## What you have to do
Transcribe each record precisely; images stay out.

──────────

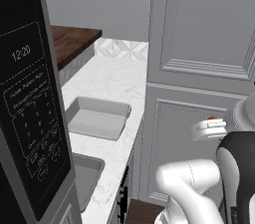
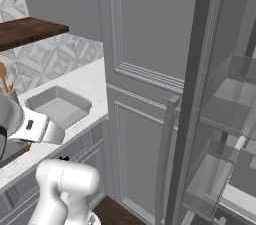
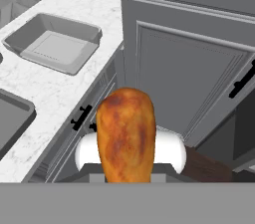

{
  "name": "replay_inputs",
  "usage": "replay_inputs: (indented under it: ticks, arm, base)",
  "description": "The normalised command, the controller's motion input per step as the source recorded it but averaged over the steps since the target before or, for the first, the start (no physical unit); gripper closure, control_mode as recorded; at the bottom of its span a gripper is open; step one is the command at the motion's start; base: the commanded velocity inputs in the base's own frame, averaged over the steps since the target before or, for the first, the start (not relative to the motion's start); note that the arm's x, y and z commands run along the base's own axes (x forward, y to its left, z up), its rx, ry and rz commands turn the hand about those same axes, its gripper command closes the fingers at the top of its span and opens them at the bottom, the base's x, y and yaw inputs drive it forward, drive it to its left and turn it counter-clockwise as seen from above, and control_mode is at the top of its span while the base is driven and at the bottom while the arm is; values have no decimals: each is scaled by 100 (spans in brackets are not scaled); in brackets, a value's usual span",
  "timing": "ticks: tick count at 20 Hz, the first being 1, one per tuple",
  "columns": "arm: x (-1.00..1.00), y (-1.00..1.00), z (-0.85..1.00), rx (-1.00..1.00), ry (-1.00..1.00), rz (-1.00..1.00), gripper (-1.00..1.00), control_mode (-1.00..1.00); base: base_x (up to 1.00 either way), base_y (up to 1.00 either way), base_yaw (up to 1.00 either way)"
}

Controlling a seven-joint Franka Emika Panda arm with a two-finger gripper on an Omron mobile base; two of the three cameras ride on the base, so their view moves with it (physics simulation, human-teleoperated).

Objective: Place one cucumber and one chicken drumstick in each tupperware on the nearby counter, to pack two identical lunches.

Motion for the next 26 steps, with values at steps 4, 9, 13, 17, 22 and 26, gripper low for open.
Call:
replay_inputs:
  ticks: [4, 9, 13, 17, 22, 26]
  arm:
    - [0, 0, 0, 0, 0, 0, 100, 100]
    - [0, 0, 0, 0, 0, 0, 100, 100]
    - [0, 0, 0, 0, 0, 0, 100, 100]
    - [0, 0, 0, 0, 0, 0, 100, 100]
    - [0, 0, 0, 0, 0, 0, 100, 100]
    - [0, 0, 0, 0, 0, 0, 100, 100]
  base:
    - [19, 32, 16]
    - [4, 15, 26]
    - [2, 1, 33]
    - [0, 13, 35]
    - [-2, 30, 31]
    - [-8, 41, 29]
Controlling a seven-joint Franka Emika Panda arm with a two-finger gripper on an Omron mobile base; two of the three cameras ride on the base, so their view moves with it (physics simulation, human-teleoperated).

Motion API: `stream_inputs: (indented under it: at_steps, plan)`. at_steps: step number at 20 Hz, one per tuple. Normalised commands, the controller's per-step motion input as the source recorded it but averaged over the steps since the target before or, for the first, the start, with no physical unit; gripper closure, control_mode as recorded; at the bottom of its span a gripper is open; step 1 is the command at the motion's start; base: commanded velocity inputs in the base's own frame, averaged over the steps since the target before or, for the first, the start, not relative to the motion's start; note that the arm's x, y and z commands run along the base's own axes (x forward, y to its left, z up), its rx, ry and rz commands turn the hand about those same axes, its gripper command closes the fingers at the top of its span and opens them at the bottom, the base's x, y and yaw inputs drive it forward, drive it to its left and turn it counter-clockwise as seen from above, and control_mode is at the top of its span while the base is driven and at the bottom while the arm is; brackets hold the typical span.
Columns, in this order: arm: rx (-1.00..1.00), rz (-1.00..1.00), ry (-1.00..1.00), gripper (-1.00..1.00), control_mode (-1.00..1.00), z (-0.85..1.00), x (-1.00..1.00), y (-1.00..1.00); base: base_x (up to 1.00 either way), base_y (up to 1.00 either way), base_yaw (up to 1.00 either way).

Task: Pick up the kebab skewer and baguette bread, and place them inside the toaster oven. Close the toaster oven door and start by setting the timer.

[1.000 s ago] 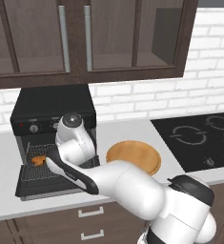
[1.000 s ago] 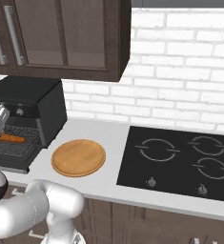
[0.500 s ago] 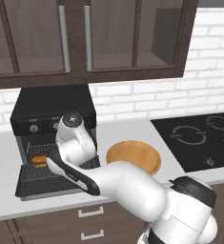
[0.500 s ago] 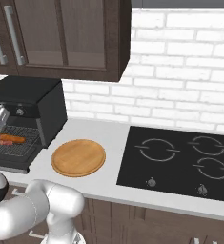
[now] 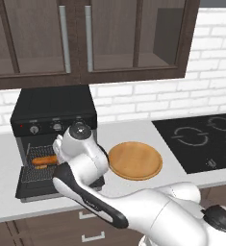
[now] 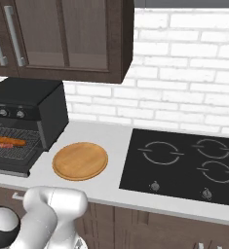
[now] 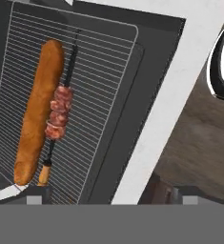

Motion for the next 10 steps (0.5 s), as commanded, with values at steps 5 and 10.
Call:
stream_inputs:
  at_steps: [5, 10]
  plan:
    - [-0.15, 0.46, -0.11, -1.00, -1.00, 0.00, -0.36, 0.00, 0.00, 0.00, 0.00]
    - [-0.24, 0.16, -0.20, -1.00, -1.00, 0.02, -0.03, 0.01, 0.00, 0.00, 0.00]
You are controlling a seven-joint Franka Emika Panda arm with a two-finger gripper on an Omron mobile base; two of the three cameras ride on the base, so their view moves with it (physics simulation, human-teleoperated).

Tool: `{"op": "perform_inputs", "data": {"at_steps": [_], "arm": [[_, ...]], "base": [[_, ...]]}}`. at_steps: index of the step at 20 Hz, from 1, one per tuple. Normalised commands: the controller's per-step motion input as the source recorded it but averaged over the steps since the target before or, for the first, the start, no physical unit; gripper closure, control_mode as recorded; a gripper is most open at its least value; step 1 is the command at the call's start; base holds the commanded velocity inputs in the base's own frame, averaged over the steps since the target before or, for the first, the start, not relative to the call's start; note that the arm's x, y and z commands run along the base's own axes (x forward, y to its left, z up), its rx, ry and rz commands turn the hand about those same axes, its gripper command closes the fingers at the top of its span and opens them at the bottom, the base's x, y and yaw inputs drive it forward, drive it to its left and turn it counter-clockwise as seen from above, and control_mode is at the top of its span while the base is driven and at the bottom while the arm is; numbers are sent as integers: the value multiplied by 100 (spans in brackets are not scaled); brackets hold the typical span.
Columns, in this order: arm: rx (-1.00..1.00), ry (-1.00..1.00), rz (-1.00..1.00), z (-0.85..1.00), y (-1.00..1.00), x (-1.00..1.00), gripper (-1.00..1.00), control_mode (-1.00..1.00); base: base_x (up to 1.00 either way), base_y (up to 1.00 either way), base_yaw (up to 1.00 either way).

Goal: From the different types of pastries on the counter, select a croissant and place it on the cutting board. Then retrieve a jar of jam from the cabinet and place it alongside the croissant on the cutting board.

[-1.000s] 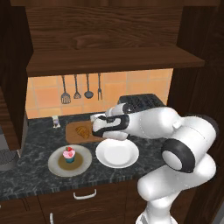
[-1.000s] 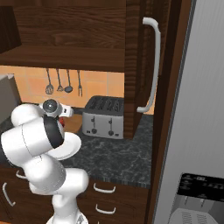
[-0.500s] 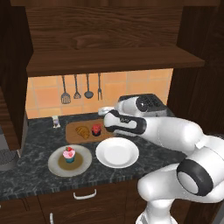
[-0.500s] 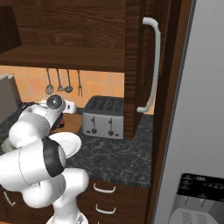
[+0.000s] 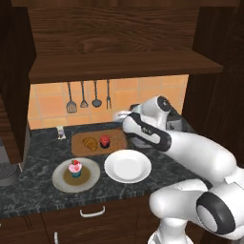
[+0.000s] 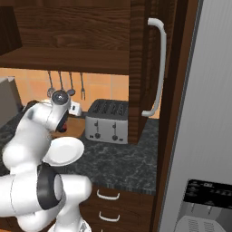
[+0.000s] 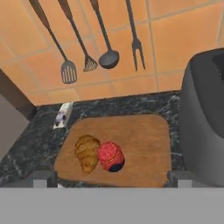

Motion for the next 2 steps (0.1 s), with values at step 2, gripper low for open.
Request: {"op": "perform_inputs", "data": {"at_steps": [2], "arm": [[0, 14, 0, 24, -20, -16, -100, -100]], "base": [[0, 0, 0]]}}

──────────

## Response area
{
  "name": "replay_inputs",
  "usage": "replay_inputs: (indented under it: ticks, arm, base)",
  "description": "The normalised command, the controller's motion input per step as the source recorded it but averaged over the steps since the target before or, for the first, the start (no physical unit); gripper closure, control_mode as recorded; at the bottom of its span a gripper is open; step one is the command at the motion's start; base: the commanded velocity inputs in the base's own frame, averaged over the steps since the target before or, for the first, the start (not relative to the motion's start); note that the arm's x, y and z commands run along the base's own axes (x forward, y to its left, z up), its rx, ry and rz commands turn the hand about those same axes, its gripper command closes the fingers at the top of its span and opens them at the bottom, the base's x, y and yaw inputs drive it forward, drive it to its left and turn it counter-clockwise as seen from above, and control_mode is at the top of its span while the base is driven and at the bottom while the arm is; values have no decimals: each is scaled by 100 (spans in brackets are not scaled); in brackets, a value's usual span",
  "timing": "ticks: tick count at 20 Hz, the first being 1, one per tuple",
  "columns": "arm: x (-1.00..1.00), y (-1.00..1.00), z (-0.85..1.00), rx (-1.00..1.00), ry (-1.00..1.00), rz (-1.00..1.00), gripper (-1.00..1.00), control_mode (-1.00..1.00); base: base_x (up to 1.00 either way), base_y (up to 1.00 either way), base_yaw (up to 1.00 either way)"
}

Controlling a seven-joint Franka Emika Panda arm with a two-finger gripper on an Omron mobile base; two of the three cameras ride on the base, so their view moves with it (physics simulation, human-teleoperated).

Objective: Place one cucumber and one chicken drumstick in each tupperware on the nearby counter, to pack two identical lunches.

Motion for the next 26 steps, with values at steps 4, 9, 13, 17, 22 and 26, gripper low for open.
Call:
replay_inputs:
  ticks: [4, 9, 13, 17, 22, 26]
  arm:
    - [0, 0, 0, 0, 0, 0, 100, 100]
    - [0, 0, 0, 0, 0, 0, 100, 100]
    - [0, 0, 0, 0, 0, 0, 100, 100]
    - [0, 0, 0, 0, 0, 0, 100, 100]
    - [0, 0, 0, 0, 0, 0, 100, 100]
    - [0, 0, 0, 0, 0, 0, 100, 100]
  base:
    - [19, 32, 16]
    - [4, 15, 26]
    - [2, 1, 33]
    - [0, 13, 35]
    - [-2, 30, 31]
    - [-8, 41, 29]
Controlling a seven-joint Franka Emika Panda arm with a two-finger gripper on an Omron mobile base; two of the three cameras ride on the base, so their view moves with it (physics simulation, human-teleoperated).

Motion API: `stream_inputs: (indented under it: at_steps, plan)`. at_steps: step number at 20 Hz, one per tuple. Normalised commands, the controller's per-step motion input as the source recorded it but averaged over the steps since the target before or, for the first, the start, with no physical unit; gripper closure, control_mode as recorded; at the bottom of its span a gripper is open; step 1 is the command at the motion's start; base: commanded velocity inputs in the base's own frame, averaged over the steps since the target before or, for the first, the start, not relative to the motion's start; note that the arm's x, y and z commands run along the base's own axes (x forward, y to its left, z up), its rx, ry and rz commands turn the hand about those same axes, its gripper command closes the fingers at the top of its span and opens them at the bottom, the base's x, y and yaw inputs drive it forward, drive it to its left and turn it counter-clockwise as seen from above, and control_mode is at the top of its span while the base is driven and at the bottom while the arm is; brackets hold the typical span.
Columns, in this order: arm: rx (-1.00..1.00), rz (-1.00..1.00), ry (-1.00..1.00), gripper (-1.00..1.00), control_mode (-1.00..1.00), z (-0.85..1.00), x (-1.00..1.00), y (-1.00..1.00); base: base_x (up to 1.00 either way), base_y (up to 1.00 either way), base_yaw (up to 1.00 either way).

Task: Pick up the kebab skewer and baguette bread, and place them inside the toaster oven. Close the toaster oven door and start by setting the timer.

[1.000 s ago] 
[1.000 s ago] 
[0.500 s ago] 
[0.500 s ago] 
[now] 
[now] 
[now] 

Motion for the next 10 steps (0.5 s), as commanded, with values at steps 5 and 10.
Call:
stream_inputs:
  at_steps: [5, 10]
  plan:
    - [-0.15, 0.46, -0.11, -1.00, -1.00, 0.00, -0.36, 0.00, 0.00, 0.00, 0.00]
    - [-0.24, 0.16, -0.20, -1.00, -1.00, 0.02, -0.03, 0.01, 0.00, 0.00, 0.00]
You are controlling a seven-joint Franka Emika Panda arm with a two-finger gripper on an Omron mobile base; two of the three cameras ride on the base, so their view moves with it (physics simulation, human-teleoperated).

Tool: `{"op": "perform_inputs", "data": {"at_steps": [_], "arm": [[_, ...]], "base": [[_, ...]]}}`. at_steps: index of the step at 20 Hz, from 1, one per tuple. Normalised commands: the controller's per-step motion input as the source recorded it but averaged over the steps since the target before or, for the first, the start, no physical unit; gripper closure, control_mode as recorded; a gripper is most open at its least value; step 1 is the command at the call's start; base holds the commanded velocity inputs in the base's own frame, averaged over the steps since the target before or, for the first, the start, not relative to the call's start; note that the arm's x, y and z commands run along the base's own axes (x forward, y to its left, z up), its rx, ry and rz commands turn the hand about those same axes, its gripper command closes the fingers at the top of its span and opens them at the bottom, the base's x, y and yaw inputs drive it forward, drive it to its left and turn it counter-clockwise as seen from above, and control_mode is at the top of its span while the base is driven and at the bottom while the arm is; numbers are sent as integers: the value multiplied by 100 (spans in brackets are not scaled); brackets hold the typical span.
Columns, in this order: arm: rx (-1.00..1.00), ry (-1.00..1.00), rz (-1.00..1.00), z (-0.85..1.00), y (-1.00..1.00), x (-1.00..1.00), gripper (-1.00..1.00), control_mode (-1.00..1.00); base: base_x (up to 1.00 either way), base_y (up to 1.00 either way), base_yaw (up to 1.00 either way).

Goal: From the different types of pastries on the counter, select a croissant and place it on the cutting board. Then retrieve a jar of jam from the cabinet and place it alongside the croissant on the cutting board.

[-1.000s] 
[-1.000s] 
[-0.500s] 
[-0.500s] 
[+0.000s] 
[+0.000s] 
[+0.000s] 

Motion for the next 2 steps (0.1 s), with values at step 2, gripper low for open.
Request: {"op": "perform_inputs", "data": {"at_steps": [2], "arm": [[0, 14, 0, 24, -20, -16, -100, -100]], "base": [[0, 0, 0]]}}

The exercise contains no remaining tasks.